Maybe we deserve it.

This focuses on the wrong questions. AI is not a scam. It wouldn’t be so scary if it was.
I was reading Donald Knuth’s take on ChatGPT yesterday. Very interesting, and it linked to a very valid critique of AI:
https://www-cs-faculty.stanford.edu/~knuth/chatGPT20.txt
cheemosabe,
While it is refreshing to see Knuth, you should also look at the date of those “conversations”:
The language model landscape change significantly in those two years period. Not only the models are now much more refined, they now integrate with real life data sources, like Google Search, or Wikipedia for truthful results.
(This is called “retrieval augmented generation”)
For example, the third question:
After a lengthy exploration of different approaches, (Gemini, Google’s ChatGPT) concludes:
This means it can tap into not only a larger internal knowledge base, it can also look up what Mathematica is doing as well.

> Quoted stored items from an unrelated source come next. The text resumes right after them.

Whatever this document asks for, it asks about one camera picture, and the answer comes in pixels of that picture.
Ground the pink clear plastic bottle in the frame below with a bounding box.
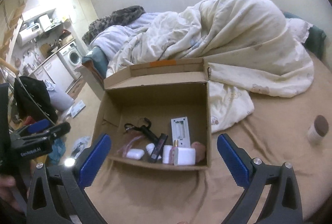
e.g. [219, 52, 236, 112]
[116, 135, 144, 157]

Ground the white earbuds case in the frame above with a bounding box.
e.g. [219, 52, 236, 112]
[126, 148, 145, 160]

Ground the pink paw-shaped pad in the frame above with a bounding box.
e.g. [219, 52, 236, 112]
[191, 142, 206, 163]

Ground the white pill bottle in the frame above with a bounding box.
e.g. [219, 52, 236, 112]
[146, 143, 161, 161]

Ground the black flashlight with strap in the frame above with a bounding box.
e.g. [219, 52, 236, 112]
[124, 117, 158, 144]

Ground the white power adapter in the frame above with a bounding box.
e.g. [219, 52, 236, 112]
[174, 147, 195, 166]

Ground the black lighter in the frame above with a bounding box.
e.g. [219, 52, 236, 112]
[148, 133, 168, 163]

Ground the white pink tube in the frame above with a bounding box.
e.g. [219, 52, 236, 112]
[162, 145, 172, 165]

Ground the white remote control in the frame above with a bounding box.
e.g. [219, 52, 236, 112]
[171, 117, 191, 148]

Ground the pink perfume bottle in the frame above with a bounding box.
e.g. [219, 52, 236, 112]
[169, 140, 178, 165]

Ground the person's left hand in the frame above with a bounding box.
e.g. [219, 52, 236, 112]
[0, 175, 24, 213]

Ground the black jacket on chair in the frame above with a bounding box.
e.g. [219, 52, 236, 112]
[13, 76, 58, 123]

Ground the grey bag on floor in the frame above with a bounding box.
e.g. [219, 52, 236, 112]
[48, 88, 74, 112]

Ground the white kitchen cabinet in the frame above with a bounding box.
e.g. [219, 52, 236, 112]
[30, 54, 74, 92]

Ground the beige bedside cabinet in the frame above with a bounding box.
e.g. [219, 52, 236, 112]
[77, 65, 104, 100]

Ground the white washing machine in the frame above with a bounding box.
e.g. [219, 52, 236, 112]
[57, 41, 82, 80]

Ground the brown lid cream jar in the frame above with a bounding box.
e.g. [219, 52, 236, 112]
[307, 115, 329, 144]

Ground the brown cardboard box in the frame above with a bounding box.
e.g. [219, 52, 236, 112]
[93, 58, 212, 171]

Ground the teal pillow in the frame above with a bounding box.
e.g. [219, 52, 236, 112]
[82, 47, 109, 81]

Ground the white water heater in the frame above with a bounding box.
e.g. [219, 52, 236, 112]
[16, 23, 43, 47]

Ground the lavender blanket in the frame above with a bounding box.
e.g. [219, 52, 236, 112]
[88, 12, 160, 61]

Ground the cream patterned duvet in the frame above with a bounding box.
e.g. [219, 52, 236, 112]
[106, 0, 314, 133]

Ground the dark leopard throw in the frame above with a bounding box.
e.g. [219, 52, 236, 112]
[82, 5, 145, 46]

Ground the green cloth at bedside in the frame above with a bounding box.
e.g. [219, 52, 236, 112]
[284, 12, 326, 60]

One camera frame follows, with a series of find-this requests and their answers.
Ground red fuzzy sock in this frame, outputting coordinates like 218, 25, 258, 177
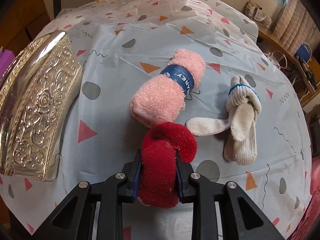
138, 122, 197, 209

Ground white work glove blue trim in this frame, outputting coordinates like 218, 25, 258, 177
186, 76, 262, 166

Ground ornate gold tissue box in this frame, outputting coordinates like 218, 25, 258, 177
1, 31, 83, 182

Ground pink rolled towel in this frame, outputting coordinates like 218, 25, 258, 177
130, 49, 206, 127

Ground purple tissue box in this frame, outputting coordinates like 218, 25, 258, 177
0, 49, 15, 80

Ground blue folding chair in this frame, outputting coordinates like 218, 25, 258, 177
295, 42, 312, 62

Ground patterned white bed cover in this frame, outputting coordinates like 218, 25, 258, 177
1, 0, 311, 238

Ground wooden side desk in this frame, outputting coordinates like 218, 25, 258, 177
257, 22, 320, 111

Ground beige patterned curtain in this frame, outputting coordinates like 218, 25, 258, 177
273, 0, 319, 56

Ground packages on desk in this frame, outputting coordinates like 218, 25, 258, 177
245, 0, 272, 28

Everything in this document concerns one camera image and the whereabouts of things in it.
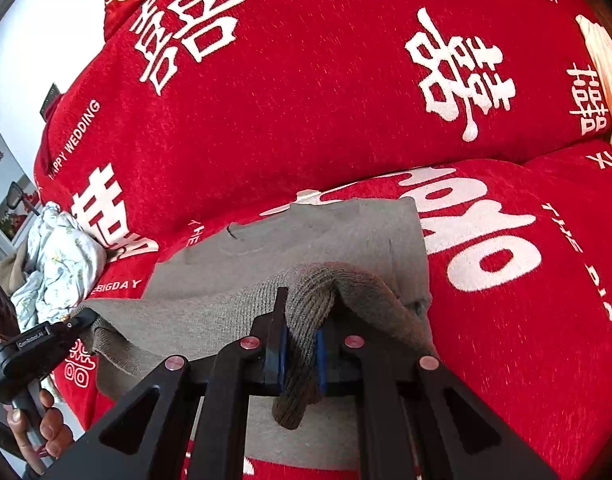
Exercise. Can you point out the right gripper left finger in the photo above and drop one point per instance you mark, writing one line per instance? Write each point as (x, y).
(186, 419)

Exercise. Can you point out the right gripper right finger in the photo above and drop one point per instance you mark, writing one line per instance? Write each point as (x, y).
(416, 419)

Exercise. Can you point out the grey knitted sweater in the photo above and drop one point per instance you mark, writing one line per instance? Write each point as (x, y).
(369, 254)

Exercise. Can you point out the person's left hand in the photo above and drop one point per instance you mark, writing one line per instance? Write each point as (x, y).
(53, 429)

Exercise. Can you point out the white floral cloth bundle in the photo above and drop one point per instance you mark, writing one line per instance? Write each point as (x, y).
(61, 266)

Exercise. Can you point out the red wedding blanket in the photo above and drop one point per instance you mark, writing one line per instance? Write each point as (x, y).
(488, 113)

And these will only get better.
Basically, you have now several additional tools that make LLMs much more powerful
1 – Larger context sizes, and hence being able to “dump information”
2 – Tool calling (“get_temperature(), list_files()”)
3 – A combination of these, the “RAG” (Retrieval Augmented Generation), where results of web searches, wikipedia articles or other truthful sources are retrieved using standard Information Retrieval algorithms and fed into that context
4 – Better evals like MMLU
5 – “Thinking” being able to ingest information slowly, and ability to go back and fix responses before producing final output
Over time this only gets better. Yes, even those in Knuth’s early conversations with ChatGPT were quite good. But today you’d get more truthful answers.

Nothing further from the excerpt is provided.